__What you need to do__
Check each line of the listing below for "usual" and state how many lines contain it, with no other words.

-- -- --

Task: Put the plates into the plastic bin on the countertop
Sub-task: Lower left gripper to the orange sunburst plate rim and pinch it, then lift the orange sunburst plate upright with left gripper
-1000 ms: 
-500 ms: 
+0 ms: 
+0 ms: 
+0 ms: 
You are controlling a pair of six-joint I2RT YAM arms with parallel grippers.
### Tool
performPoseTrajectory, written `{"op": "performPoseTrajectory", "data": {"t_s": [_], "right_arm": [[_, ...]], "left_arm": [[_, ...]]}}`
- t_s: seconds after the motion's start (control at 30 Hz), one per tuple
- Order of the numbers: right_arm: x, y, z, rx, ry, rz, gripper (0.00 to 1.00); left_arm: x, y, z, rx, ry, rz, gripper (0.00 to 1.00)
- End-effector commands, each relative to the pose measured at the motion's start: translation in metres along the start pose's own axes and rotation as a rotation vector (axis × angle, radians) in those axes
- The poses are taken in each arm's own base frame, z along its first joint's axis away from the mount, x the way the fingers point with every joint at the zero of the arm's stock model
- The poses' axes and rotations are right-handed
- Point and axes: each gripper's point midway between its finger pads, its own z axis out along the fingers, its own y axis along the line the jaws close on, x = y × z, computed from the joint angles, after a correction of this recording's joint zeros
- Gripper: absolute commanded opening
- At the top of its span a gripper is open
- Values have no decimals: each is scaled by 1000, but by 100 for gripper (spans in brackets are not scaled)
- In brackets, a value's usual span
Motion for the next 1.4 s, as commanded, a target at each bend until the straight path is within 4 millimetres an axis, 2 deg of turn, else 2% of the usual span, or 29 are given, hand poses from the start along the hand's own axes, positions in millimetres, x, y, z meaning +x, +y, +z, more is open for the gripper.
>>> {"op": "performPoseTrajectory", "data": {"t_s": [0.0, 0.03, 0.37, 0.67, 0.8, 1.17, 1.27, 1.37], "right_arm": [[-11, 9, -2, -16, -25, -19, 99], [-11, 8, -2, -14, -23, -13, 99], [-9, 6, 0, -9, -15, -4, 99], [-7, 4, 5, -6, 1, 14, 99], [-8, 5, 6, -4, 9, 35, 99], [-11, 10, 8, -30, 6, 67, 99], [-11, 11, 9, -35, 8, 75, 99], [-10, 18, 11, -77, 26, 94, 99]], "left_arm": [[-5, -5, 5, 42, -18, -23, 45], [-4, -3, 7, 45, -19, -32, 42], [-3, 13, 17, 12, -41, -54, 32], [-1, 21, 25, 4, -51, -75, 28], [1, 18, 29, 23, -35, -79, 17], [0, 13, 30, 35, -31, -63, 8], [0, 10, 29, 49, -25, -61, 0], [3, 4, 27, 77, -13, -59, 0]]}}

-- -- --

__Solution__
2